The Brigadier nodded. “That we are, Colonel. I dislike political targets as much as the next man but here...”
“Oh I do agree, Sir. If anything it might discourage the Germans from sending anything against the ANZACs and the Canadians. Consider any complaints withdrawn, Brigadier.”
With that the Colonel nodded, saluted and left the barn/CP. Outside he quickly walked the half mile to where Battleaxe was parked in the near middle of the line that would form the vanguard of the 7th Armoured Division.

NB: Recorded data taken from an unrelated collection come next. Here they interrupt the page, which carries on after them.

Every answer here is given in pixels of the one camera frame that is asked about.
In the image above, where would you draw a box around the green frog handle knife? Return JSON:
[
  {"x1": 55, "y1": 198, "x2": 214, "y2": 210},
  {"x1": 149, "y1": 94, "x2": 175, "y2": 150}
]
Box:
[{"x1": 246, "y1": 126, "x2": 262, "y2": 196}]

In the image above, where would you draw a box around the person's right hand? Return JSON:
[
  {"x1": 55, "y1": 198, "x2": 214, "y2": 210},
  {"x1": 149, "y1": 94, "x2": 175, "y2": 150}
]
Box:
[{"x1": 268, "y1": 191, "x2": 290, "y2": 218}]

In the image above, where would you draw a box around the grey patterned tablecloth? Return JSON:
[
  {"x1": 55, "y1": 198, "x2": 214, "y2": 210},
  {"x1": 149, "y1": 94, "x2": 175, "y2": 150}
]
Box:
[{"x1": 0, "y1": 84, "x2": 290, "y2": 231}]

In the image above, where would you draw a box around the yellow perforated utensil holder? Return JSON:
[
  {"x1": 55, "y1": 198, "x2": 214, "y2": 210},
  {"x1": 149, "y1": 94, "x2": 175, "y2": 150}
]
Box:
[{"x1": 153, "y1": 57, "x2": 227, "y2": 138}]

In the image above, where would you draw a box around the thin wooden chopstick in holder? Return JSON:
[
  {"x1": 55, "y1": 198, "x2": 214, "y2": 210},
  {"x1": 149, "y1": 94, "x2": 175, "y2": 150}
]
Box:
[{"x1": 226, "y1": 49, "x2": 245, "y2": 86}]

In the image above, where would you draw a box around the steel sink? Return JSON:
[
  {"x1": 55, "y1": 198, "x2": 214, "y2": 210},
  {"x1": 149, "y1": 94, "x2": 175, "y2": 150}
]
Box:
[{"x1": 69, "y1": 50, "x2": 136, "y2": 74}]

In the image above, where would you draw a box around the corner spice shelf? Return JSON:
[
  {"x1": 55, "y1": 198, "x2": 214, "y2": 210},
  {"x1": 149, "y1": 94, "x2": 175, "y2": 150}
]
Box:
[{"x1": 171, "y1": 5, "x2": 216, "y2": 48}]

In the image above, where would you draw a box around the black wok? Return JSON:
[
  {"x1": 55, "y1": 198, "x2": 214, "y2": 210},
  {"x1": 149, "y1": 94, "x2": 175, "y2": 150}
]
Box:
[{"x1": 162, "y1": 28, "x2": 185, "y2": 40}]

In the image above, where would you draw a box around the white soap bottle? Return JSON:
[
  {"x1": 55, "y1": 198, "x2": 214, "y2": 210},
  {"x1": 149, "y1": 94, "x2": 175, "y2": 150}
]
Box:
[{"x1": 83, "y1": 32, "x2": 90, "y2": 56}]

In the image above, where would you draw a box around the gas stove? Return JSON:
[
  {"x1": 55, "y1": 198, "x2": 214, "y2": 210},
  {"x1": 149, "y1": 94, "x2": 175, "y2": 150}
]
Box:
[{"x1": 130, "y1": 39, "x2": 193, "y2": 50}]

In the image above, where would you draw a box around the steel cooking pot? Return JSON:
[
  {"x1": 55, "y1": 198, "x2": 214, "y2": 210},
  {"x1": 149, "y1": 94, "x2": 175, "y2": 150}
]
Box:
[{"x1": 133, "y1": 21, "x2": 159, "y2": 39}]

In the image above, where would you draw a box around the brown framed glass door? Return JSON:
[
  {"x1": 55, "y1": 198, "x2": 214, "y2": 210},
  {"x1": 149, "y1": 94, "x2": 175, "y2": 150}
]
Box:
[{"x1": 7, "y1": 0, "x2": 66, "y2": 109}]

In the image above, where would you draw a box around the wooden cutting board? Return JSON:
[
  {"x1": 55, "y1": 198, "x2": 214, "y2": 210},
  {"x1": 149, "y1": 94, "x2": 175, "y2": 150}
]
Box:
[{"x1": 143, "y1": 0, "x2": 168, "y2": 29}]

Again.
“Anything new, Sir?” the loader asked. Outside the tank Niemczyk was “Sir” or “Colonel”, inside he was only known as “boss”.
“Something new indeed my lad.” he said in reply. He climbed up and filled in his crew.
Admittedly it was quite a distance from their current position and the 51st Highland Division would have to take Salzburg to make it all work but to take the town where the Austrian had been born was something that merited telling to one's children.
“Sergeant, our humble Regiment has been selected to make history.”
The groans coming from inside
Battleaxe even as Niemczyk climbed through the hatch told him what his men thought of the idea.
Battleaxe being re-supplied.[2]
“Why us, Colonel?” his driver asked and the Colonel replied only with the Regimental motto. “Strike sure.”
That was all they needed. The Regiment had been through much, it had been in every action the Division had taken part in, and the motto, while inspired by Bomber Command befitted a Regiment that more often than not was the point of the brigade, if not even the Division or the Corps.
Three hours later the Regiment was moving. Colonel Niemczyk was forth in line, on the western-most road of the three the Regiment was advancing on. Speed was low as they had to let the accompanying Infantry of the Royal Irish Rangers to keep up.
Not that it mattered much. Less than three miles down the road the first resistance was encountered. This was not surprising, the attack was part of the general advance of the entire 8th Army out of the Bridgehead and the enemy was well aware of this.
Unlike in Italy however there was more than one way to go. The extreme western flank of the Allied Army (22nd Army Group, 5th and 6th Armies, the numbering being the result of an effort to confuse what passed for enemy intelligence gathering) would accompany the centre, and on the right flank of the 21st Army Group there would be movement.
The objective of this offensive was to push into Bavaria, in order to allow other Allied forces to take the remainder of Czechoslovakia. Field Marshal Alexander knew that knocking out a country that was little more than a German colony would do little on the front immediately but the forges and weapons factories of Skoda and the others would be far more useful for the Allies in their hands or at least denied to the enemy.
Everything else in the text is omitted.